Si l'on veut bien rapprocher la science et les mathématiques de cette poésie sonore et musicale comme le suggère Laurent Derobert c'est pour mieux déguster et inventer des rhizomes qui parcourent ce monde et marcottent leur territoire. Et au final, comme une petite cérémonie rituelle chantée,les graines seront plantées par le public dans un bac de terre fraichement battue aux plessis hors sol: graine de chaque plante évoquée durant cette balade joviale et tendre à propos du végétal. Un jardin extraordinaire, fabuleux, inédit....Qui peut-être aura la mémoire de cet événement car les graines enregistrent le vécu et pourront en faire part à nos successeurs! Un duo de charme où l'on frissonne comme des tiges au vent, balancé par les mesures, cadences et autres souffles bienveillants sur la "considération" et le "respect" des plantes. Plantes des pieds bien ancrés et enracinés pour ne pas "se planter" dans cette verdure poétique étonnante.
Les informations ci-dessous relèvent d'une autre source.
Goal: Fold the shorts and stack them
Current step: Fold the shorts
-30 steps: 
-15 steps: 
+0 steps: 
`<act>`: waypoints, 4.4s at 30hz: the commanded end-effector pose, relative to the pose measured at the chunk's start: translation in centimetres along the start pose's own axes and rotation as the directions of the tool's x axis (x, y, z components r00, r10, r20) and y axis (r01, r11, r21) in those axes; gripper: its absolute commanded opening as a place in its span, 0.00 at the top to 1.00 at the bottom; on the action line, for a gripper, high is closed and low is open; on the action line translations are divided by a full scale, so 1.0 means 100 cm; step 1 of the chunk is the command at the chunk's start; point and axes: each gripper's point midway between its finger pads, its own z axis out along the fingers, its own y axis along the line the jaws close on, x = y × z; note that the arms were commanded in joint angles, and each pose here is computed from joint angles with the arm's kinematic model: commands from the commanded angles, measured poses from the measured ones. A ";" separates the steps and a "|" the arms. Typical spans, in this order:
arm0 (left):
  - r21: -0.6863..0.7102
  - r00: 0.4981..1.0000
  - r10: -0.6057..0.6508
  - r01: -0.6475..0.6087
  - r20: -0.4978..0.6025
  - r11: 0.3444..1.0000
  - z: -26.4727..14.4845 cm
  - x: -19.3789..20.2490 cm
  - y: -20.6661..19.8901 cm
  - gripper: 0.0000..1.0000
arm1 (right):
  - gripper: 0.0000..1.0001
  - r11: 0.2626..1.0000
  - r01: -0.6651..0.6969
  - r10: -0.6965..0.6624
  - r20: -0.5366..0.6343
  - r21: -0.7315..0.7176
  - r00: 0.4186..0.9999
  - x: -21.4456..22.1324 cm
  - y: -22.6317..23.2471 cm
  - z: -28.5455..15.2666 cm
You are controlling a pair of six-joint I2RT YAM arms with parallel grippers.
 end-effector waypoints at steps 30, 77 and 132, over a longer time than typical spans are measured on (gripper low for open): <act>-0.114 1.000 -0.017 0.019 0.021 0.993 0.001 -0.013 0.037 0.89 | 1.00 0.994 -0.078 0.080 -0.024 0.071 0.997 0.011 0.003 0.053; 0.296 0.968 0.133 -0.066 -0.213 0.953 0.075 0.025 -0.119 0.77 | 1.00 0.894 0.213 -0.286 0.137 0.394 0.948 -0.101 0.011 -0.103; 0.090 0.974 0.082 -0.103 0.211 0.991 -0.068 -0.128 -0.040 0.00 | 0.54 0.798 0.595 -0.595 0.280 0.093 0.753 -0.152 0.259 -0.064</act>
Emma Daumas est une chanteuse, auteure, compositrice et romancière française. Si elle s’est faite connaître du grand public par les voies d’un télé-crochet populaire sur TF1, la Star Ac, elle se déploie aujourd’hui dans diverses formes créatives et narratives, de la Chanson française à la performance contemporaine.

Laurent Derobert est chercheur en mathématiques existentielles (CNRS-GREQAM).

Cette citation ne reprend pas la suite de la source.